Primeiro,
são descritos os pequenos arroios do Tigre, serpenteando, contornando as ilhas
e o Anguilas, se curvando para o norte, logo se ampliando, oculto entre elas, a
desembocar num banco de juncos. Depois, os personagens que as asperezas da vida
levaram a viver na sua margem e de seus frutos: os peixes e o junco. Um deles,
denominado apenas como o velho, após os azares sofridos, chegara num bote que
lhe restara e tão pequeno que precisou fazer duas viagens para trazer seus
pobres pertences: duas ou três galinhas, o cachorro e a mulher. Mais tarde,
chegou o Boga – sem mais nome do que esse, sem idade definida, como que sem história.
Juntos, se dedicaram ao junco. O junco, informa o narrador, quanto mais
cortado, mais cresce. Quando são muitos os que trabalham cortando e cortam
demais, o mercado se satura e ninguém dá nada por um galpão cheio de junco: Não existe nada mais maldito nem mais
miserável.
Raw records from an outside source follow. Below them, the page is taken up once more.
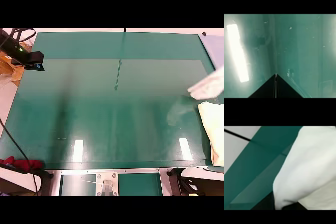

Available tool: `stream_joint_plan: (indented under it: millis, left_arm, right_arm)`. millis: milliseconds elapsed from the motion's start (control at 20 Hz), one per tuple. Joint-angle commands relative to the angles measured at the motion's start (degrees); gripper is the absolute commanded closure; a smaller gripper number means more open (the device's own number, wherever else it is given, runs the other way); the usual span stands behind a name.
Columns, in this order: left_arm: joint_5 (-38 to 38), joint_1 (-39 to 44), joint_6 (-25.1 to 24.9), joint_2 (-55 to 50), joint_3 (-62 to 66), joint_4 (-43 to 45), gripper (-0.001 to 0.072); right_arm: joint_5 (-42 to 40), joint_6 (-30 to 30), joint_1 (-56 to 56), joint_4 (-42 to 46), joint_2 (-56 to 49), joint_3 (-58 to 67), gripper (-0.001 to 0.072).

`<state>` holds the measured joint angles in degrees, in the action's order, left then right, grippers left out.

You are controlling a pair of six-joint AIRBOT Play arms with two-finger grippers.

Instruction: Fold the shirts.

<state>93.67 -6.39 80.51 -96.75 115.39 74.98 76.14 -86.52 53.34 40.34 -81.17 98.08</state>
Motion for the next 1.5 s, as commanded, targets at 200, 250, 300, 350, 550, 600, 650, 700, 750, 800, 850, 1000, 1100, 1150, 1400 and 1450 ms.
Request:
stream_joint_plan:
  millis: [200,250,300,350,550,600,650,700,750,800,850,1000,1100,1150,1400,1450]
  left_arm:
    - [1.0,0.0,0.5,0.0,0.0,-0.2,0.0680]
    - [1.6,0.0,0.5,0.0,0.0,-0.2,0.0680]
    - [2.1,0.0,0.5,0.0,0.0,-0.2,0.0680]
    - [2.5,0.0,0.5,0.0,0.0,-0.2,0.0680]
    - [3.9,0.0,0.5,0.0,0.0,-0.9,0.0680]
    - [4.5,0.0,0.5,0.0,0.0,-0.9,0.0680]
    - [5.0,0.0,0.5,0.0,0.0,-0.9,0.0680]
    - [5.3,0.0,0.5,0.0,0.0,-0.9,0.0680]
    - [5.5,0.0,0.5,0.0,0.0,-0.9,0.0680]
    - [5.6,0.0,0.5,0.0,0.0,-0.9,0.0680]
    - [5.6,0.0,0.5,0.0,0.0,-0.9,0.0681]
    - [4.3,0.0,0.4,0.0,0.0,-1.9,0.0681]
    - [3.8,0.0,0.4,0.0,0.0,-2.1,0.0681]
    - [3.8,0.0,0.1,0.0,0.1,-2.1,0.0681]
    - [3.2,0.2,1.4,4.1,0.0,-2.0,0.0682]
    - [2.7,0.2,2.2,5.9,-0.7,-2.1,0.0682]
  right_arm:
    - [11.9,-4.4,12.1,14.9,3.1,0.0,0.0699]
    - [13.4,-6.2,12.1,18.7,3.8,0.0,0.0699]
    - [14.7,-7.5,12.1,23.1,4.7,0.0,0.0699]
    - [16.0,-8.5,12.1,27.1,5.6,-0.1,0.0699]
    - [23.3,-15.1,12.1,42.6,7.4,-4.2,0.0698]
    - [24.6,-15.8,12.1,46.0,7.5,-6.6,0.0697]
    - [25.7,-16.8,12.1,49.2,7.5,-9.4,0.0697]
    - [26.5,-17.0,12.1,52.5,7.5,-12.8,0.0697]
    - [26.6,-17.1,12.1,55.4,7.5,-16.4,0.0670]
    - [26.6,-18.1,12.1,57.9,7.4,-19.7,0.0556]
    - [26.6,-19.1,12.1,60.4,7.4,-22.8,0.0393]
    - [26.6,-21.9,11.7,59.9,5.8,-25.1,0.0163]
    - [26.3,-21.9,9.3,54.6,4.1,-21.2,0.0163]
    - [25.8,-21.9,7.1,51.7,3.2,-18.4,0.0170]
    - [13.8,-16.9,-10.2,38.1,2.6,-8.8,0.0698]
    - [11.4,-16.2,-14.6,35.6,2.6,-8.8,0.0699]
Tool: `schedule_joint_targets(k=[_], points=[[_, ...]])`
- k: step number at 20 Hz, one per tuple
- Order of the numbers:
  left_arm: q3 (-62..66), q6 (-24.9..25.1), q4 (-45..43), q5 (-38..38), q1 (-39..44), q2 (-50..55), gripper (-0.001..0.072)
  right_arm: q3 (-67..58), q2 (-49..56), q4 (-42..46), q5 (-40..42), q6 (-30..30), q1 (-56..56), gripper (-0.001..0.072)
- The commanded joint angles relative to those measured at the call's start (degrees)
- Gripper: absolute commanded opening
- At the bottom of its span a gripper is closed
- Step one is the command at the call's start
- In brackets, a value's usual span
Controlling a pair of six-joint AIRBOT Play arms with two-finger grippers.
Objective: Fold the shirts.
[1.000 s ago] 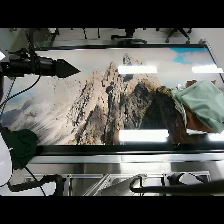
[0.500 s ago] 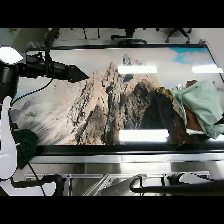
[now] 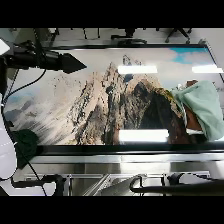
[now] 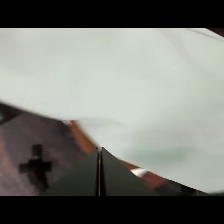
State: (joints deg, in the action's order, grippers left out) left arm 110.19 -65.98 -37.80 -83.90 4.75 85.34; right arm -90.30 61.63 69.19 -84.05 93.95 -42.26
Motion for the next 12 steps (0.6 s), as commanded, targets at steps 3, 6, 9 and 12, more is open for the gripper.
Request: schedule_joint_targets(k=[3, 6, 9, 12], points=[[-0.3, -1.6, -0.2, -3.6, 0.0, -3.8, 0.0029, 0.3, -3.7, -2.9, 1.5, -4.2, 14.7, 0.0018], [-14.3, -0.9, -0.2, -0.8, 0.0, -10.8, 0.0029, 9.4, -9.4, -2.8, 2.1, -4.3, 27.2, 0.0018], [-32.4, 0.9, -0.2, 2.5, 0.9, -18.4, 0.0029, 24.8, -17.7, -2.8, 8.3, -4.2, 41.3, 0.0018], [-46.1, 1.5, -0.2, 6.0, 1.2, -24.0, 0.0029, 35.0, -22.5, -2.9, 16.5, -4.0, 49.9, 0.0018]])
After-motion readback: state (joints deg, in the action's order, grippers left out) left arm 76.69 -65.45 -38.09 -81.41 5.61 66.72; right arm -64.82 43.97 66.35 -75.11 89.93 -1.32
E por desgraça, nessas ilhas, parece viver gente que não sabe fazer
outra coisa.
O
Boga e o velho pouco falavam entre si, mas se entendiam. A relação patrão/empregado
só era manifestada pelo pontapé na porta, de manhã cedo, para indicar o começo
do dia e das fainas. Internavam-se, cada um para um lado, na solidão verde que
se balançava a cada sopro do vento. Com os pés metidos na água que, por vezes,
lhe cobriam os joelhos, descalços e carregando dois sacos amarrados por uma
corda, iam fazendo o trabalho difícil, completado, ainda, pela secagem – o
junco esparramado no chão – e pela feitura dos feixes para serem, assim, negociados
na cidade. Na maior parte do tempo, o
vento zumbia constantemente ao redor de
suas cabeças, como um enxame de abelhas, aturdindo-os e rachando-lhes a pele do
rosto. Num refúgio, buraco de meio metro cavado no chão e coberto de palha,
com um fogão feito num dos cantos, descansavam pelo meio-dia, almoçando nada
mais do que um pedaço de toucinho, umas bolachas e tomando uns mates antes de
fazer a sesta.
No
cair da noite, voltavam para o rancho, mortos de sono e de cansaço. Boga se
atirava num canto do corredor e o velho fumava, esperando a hora de comer a
observar o céu e a silenciosa chegada da
noite.
Houve
um dia, porém que não chamou por Boga e o mandou trabalhar sozinho. Quieto, no
rancho, foi definhando ao longo dos dias, no fim da primavera e se deixou
morrer no começo do verão.
Boga
passou a trabalhar sozinho em meio do mar verde, que lhe dava o sustento e lhe
deixava as mãos gretadas e o rosto de pele tensa e curtida. A distância esvaziou seus olhos e a solidão o tornou distraído e triste.
Longe, nos dias claros, podia ver contornos dos edifícios mais altos de Buenos
Aires, sob a constante opressão de uma
nuvem cinzenta e, sempre, o ruído dos aviões que nela, mundo distante,
iriam aterrizar.
Sudeste foi publicado em 1969. Um livro
de ficção entre muitos outros de Haroldo Conti, autor premiado nos Estados Unidos e no México.
Alguns anos depois foi assassinado pela repressão argentina na assim chamada
“guerra suja”. Talvez um castigo por ter
ousado escrever sobre os argentinos que trabalham a meias, comem a meias e,
assim, a meias, vão se contentando em viver.